そんな状況にも関わらず、ニコは嬉しそうに目を輝かせている。


「カルラ大変、死んでる。死んでいるのに動いてる」

「ああ、そうだな。動いているな。だから、銃を向けるのは止めような?」


さっきから試し撃ちをしようとしている指をなんとか押さえている。


「嫌だ。ここで止めたら銃が廃る」

「廃れろ、んなもんっ! 撃っても腐肉がばらまかれるだけだろうがっ!」

「あら、お久しぶりですね。鍛治屋さん」


二人の格闘を見て、微笑みながら女性が近づいてきた。その顔に見覚えのあったカルラは眉をぴくりと動かす。


「ああリージェか、久しぶりだな。つーか、これお前の死体か」

「うん、驚かそうと思って、歩かせてみたの。どう? 驚いた?」

「魂抜けるかと思った」

「死体だけに?」


よく分からない冗談を毎度挟んでくるが、やはり感性が合わないのか、笑えたことがない。

店の前に死体を並べられて笑えるというのも、どうかと思うけれども。


「あ、リージェさん、お久しぶりですね」

「シュラちゃんも久しぶり。どう? 私の死体達、どう?」

「えーと……蠢いてますね」

「ありがとう! みんなも喜ぶと思うよ!」


褒め言葉だったのか? 今の。


「あの、それで本日はどのようなものをお探しですか?」

「そうだったわね。今日は武器を買いたいの」


死体達にでも持たせるのだろうか。そう思ってカルラが視線を向けると、それを察したのかリージェが笑った。
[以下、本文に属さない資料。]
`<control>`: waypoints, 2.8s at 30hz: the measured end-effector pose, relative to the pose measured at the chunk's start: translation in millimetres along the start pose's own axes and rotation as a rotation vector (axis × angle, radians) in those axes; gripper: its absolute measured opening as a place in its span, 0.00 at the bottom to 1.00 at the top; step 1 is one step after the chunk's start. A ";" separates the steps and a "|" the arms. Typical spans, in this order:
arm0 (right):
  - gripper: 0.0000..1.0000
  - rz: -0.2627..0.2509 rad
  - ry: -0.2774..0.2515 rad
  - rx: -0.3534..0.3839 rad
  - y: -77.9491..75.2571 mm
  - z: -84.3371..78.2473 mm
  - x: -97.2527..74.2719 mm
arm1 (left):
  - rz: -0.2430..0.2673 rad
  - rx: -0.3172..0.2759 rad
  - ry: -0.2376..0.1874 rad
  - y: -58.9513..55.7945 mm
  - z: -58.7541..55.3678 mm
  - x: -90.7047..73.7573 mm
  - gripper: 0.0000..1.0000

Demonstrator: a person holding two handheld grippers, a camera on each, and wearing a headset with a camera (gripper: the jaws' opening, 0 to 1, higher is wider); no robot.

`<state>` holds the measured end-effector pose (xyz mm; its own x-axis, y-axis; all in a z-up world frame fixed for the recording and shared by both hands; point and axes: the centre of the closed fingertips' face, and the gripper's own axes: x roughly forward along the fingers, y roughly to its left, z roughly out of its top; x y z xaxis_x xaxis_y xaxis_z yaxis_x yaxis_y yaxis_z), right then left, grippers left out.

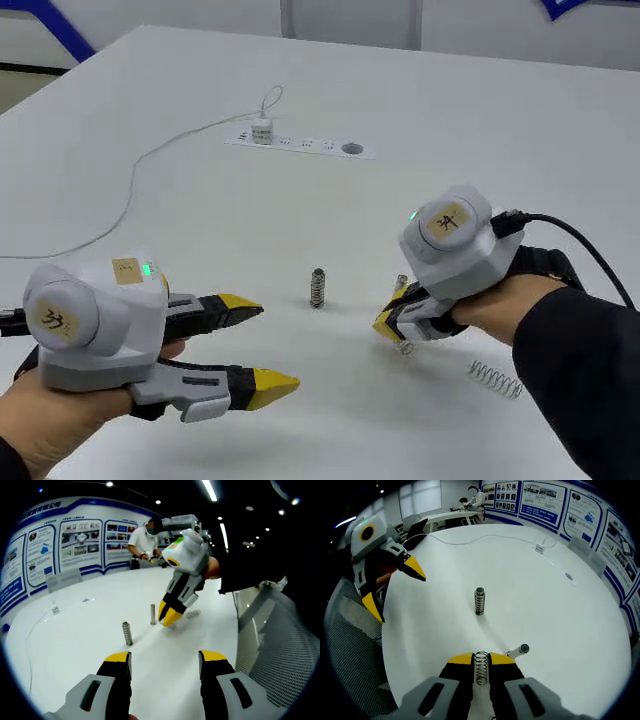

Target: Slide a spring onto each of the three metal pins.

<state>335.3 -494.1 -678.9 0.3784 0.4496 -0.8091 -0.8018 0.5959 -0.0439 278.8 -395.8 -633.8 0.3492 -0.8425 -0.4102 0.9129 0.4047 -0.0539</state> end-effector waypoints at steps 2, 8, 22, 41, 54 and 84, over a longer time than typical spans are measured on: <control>0.12 -0.005 -0.005 0.002 -0.8 0.3 -1.9 | -0.002 0.002 0.002 -0.9 0.2 0.2 0.55; 0.12 -0.015 -0.021 0.013 -2.5 1.2 -6.7 | -0.006 0.007 0.004 -2.4 1.4 0.8 0.55; 0.12 -0.037 -0.057 0.044 -6.6 -0.5 -15.6 | -0.011 0.021 0.009 -5.6 4.5 2.3 0.55; 0.12 -0.057 -0.144 0.044 -8.2 30.5 -49.3 | 0.008 0.019 -0.015 -0.8 10.2 -1.1 0.56; 0.12 -0.105 -0.200 0.037 -19.7 51.5 -74.8 | 0.012 0.016 -0.028 0.1 12.3 -1.9 0.56; 0.12 -0.111 -0.174 0.090 -41.3 41.7 -57.5 | 0.019 -0.007 -0.034 2.3 10.9 -2.4 0.56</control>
<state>365.9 -516.8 -606.2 0.5422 0.4816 -0.6885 -0.7096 0.7012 -0.0684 282.4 -396.7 -623.0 0.3740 -0.8460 -0.3800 0.9043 0.4235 -0.0528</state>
「この子達にじゃないよ、私の。この子達に渡しても上手く使えないから、宝の持ち腐れになってしまうわ。死体だけに」

「そ、そうですね」


笑いたくても笑えないジョークを連発されて、シュラも困惑している。

死体達も心なしか怒っているような……。本当に死体か? ものすごく睨んでいるけど。


「これなんだけど……」


シュラに言われて、リージェは自身の使っていた武器を出す。


「ロッドか。これならすぐに修理出来るぞ」

「本当! 良かった、これお気に入りだったから……。どれくらいで出来る?」

「二、三時間。それまで街をぶらついていろ」

「うん、ありがと」


リージェはロッドを置いて、歩き去っていく。それに続く死体の群れは、さながら百鬼夜行のようだった。


ニコは、その最後尾を指差して言った。


「あれ、生きてる」

「は? 死んでるだろ、目でも腐ったのか? 死体だけに」


冗談だと思って流そうとしていると、シュラも、


「あの方だけ、魂の色が違いますね。本当に生きているのかも……」


どこからどう見ても死体にしか見えなかったのに、もしかしたら人間なのかもしれないのか。

それは、なんというか、


「ヤバイな」

「それで済ませないで下さい! 確かめに行くべきです!」


死人より、幽霊よりも、人間が怖い。

リージェロット・バゼラード(26)

好きな本……BL

備考……外見はなかなか良いため、たまに人間の追っかけが現れるのだが、本人は気がついていない。

世の中、頭のわいてる人が結構いる。死体だけに。